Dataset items
+ + + + + + +

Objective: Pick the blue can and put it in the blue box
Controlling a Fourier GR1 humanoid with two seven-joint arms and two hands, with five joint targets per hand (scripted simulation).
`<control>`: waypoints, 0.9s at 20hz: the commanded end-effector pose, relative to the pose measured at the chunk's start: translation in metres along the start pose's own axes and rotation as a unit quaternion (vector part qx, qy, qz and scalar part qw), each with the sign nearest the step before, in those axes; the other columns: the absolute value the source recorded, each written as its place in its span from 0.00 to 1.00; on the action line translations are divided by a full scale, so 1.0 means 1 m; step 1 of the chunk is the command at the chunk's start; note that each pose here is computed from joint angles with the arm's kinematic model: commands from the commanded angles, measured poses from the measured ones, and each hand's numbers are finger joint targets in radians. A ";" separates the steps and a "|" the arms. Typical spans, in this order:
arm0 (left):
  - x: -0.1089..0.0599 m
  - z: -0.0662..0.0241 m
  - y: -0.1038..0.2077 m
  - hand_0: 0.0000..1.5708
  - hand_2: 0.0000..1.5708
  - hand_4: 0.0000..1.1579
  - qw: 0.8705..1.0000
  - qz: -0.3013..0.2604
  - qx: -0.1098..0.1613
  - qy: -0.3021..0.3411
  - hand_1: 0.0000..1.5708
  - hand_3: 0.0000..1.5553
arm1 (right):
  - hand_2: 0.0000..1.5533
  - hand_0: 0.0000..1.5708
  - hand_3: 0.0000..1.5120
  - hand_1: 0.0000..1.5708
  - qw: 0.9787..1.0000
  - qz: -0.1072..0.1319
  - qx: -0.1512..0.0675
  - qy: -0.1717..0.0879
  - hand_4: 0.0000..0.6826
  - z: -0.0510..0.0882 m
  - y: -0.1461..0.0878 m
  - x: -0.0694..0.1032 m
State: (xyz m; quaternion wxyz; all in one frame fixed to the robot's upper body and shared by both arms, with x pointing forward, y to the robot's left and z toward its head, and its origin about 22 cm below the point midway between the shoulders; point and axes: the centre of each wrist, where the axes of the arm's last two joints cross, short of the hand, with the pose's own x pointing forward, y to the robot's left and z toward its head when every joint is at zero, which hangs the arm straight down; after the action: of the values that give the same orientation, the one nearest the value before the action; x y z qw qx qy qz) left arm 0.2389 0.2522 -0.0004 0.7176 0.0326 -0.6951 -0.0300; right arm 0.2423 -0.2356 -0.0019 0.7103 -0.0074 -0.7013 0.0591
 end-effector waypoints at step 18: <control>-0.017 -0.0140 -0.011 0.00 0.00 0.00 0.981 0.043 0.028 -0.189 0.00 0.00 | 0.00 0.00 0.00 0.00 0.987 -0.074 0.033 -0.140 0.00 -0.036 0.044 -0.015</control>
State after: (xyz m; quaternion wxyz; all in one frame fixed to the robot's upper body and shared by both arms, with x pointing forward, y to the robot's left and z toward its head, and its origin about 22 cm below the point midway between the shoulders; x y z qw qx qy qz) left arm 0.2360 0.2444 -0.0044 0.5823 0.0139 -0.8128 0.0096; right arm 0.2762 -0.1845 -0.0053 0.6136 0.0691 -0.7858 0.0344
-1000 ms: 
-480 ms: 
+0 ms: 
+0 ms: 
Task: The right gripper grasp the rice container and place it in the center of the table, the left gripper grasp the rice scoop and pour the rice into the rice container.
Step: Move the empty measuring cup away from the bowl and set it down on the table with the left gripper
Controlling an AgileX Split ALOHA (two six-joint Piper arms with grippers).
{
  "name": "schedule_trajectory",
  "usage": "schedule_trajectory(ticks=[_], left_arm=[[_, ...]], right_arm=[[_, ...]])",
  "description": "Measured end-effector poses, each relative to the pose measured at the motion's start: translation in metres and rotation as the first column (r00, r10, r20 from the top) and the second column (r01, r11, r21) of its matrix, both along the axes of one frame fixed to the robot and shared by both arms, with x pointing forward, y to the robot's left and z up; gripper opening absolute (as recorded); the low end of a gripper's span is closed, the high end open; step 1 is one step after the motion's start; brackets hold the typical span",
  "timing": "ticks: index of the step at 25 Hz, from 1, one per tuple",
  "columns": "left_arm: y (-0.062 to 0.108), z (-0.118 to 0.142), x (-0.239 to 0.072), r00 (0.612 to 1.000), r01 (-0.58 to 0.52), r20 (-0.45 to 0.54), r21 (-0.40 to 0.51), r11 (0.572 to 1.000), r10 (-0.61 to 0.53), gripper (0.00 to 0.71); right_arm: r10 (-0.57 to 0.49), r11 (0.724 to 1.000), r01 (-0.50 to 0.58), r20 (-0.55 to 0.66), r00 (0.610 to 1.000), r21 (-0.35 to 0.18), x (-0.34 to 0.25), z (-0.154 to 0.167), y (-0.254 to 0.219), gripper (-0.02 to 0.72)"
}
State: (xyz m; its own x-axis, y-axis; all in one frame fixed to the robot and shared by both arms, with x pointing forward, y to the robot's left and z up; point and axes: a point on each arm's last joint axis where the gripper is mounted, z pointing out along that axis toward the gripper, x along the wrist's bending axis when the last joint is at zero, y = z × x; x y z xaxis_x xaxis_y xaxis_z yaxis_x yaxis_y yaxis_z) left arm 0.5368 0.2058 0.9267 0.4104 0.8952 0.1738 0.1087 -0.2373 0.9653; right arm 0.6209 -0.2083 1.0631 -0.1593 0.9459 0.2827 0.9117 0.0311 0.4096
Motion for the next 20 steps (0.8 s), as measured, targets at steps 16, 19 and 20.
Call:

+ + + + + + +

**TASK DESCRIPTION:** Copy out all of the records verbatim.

**ANSWER SPACE:**
Objective: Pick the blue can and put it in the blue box
Controlling a Fourier GR1 humanoid with two seven-joint arms and two hands, with five joint targets per hand (scripted simulation).
`<control>`: waypoints, 0.9s at 20hz: the commanded end-effector pose, relative to the pose measured at the chunk's start: translation in metres along the start pose's own axes and rotation as a unit quaternion (vector part qx, qy, qz and scalar part qw), each with the sign nearest the step before, in those axes; the other columns: the absolute value the source recorded, each written as its place in its span from 0.00 to 1.00; on the action line translations are divided by a full scale, so 1.0 means 1 m; step 1 of the chunk is the command at the chunk's start; note that each pose here is computed from joint angles with the arm's kinematic model: commands from the commanded angles, measured poses from the measured ones, and each hand's numbers are finger joint targets in radians. A ";" separates the steps and a "|" the arms. Typical spans, in this order:
arm0 (left):
  - x: -0.1089..0.0599 m
  - z: -0.0662..0.0241 m
  - y: -0.1038..0.2077 m
  - hand_0: 0.0000..1.5708
  - hand_2: 0.0000..1.5708
  - hand_4: 0.0000..1.1579
  - qw: 0.8705..1.0000
  - qz: -0.3013..0.2604
  - qx: -0.1098..0.1613
  - qy: -0.3021..0.3411
  - hand_1: 0.0000..1.5708
  - hand_3: 0.0000..1.5553
arm1 (right):
  - hand_2: 0.0000..1.5533
  - hand_0: 0.0000..1.5708
  - hand_3: 0.0000..1.5120
  - hand_1: 0.0000..1.5708
  - qw: 0.9787..1.0000
  - qz: -0.1072..0.1319
  - qx: -0.1512..0.0675
  - qy: -0.1717..0.0879
  - hand_4: 0.0000..0.6826
  - z: -0.0510..0.0882 m
  - y: -0.1461..0.0878 m
  - x: -0.0694..0.1032 m
State: (xyz m; quaternion wxyz; all in one frame fixed to the robot's upper body and shared by both arms, with x pointing forward, y to the robot's left and z toward its head, and its origin about 22 cm below the point midway between the shoulders; point and axes: the centre of each wrist, where the axes of the arm's last two joints cross, short of the hand, with the pose's own x pointing forward, y to the robot's left and z toward its head when every joint is at zero, which hangs the arm straight down; after the action: of the values that give the same orientation, the one nearest the value before the action; x y z qw qx qy qz) left arm 0.2389 0.2522 -0.0004 0.7176 0.0326 -0.6951 -0.0300; right arm 0.2423 -0.2356 -0.0019 0.7103 -0.0074 -0.7013 0.0591
 end-effector waypoints at step 18: <control>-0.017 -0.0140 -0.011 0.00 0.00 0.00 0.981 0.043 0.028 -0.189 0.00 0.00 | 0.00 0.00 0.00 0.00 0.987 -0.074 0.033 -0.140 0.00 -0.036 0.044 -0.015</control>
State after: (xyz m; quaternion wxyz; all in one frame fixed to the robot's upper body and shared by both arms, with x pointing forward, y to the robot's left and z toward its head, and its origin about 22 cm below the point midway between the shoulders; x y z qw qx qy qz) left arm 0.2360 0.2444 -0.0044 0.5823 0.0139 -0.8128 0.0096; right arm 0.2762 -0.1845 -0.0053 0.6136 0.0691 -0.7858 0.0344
-1000 ms: 
-480 ms: 
+0 ms: 
+0 ms: 
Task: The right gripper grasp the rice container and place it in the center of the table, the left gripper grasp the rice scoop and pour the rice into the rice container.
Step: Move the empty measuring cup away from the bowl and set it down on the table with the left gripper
Controlling an AgileX Split ALOHA (two six-joint Piper arms with grippers).
{
  "name": "schedule_trajectory",
  "usage": "schedule_trajectory(ticks=[_], left_arm=[[_, ...]], right_arm=[[_, ...]])",
  "description": "Measured end-effector poses, each relative to the pose measured at the motion's start: translation in metres and rotation as the first column (r00, r10, r20 from the top) and the second column (r01, r11, r21) of its matrix, both along the axes of one frame fixed to the robot and shared by both arms, with x pointing forward, y to the robot's left and z up; gripper opening absolute (as recorded); the low end of a gripper's span is closed, the high end open; step 1 is one step after the motion's start; brackets hold the typical span",
  "timing": "ticks: index of the step at 25 Hz, from 1, one per tuple",
  "columns": "left_arm: y (-0.062 to 0.108), z (-0.118 to 0.142), x (-0.239 to 0.072), r00 (0.612 to 1.000), r01 (-0.58 to 0.52), r20 (-0.45 to 0.54), r21 (-0.40 to 0.51), r11 (0.572 to 1.000), r10 (-0.61 to 0.53), gripper (0.00 to 0.71); right_arm: r10 (-0.57 to 0.49), r11 (0.724 to 1.000), r01 (-0.50 to 0.58), r20 (-0.55 to 0.66), r00 (0.610 to 1.000), r21 (-0.35 to 0.18), x (-0.34 to 0.25), z (-0.154 to 0.167), y (-0.254 to 0.219), gripper (-0.02 to 0.72)"
}
State: (xyz m; its own x-axis, y-axis; all in one frame fixed to the robot and shared by both arms, with x pointing forward, y to the robot's left and z up; point and axes: a point on each arm's last joint axis where the gripper is mounted, z pointing out along that axis toward the gripper, x along the wrist's bending axis when the last joint is at zero, y = z × x; x y z xaxis_x xaxis_y xaxis_z yaxis_x yaxis_y yaxis_z) left arm 0.5368 0.2058 0.9267 0.4104 0.8952 0.1738 0.1087 -0.2373 0.9653; right arm 0.6209 -0.2083 1.0631 -0.1593 0.9459 0.2827 0.9117 0.0311 0.4096
Motion for the next 20 steps (0.8 s), as measured, targets at steps 16, 19 and 20.
Call:

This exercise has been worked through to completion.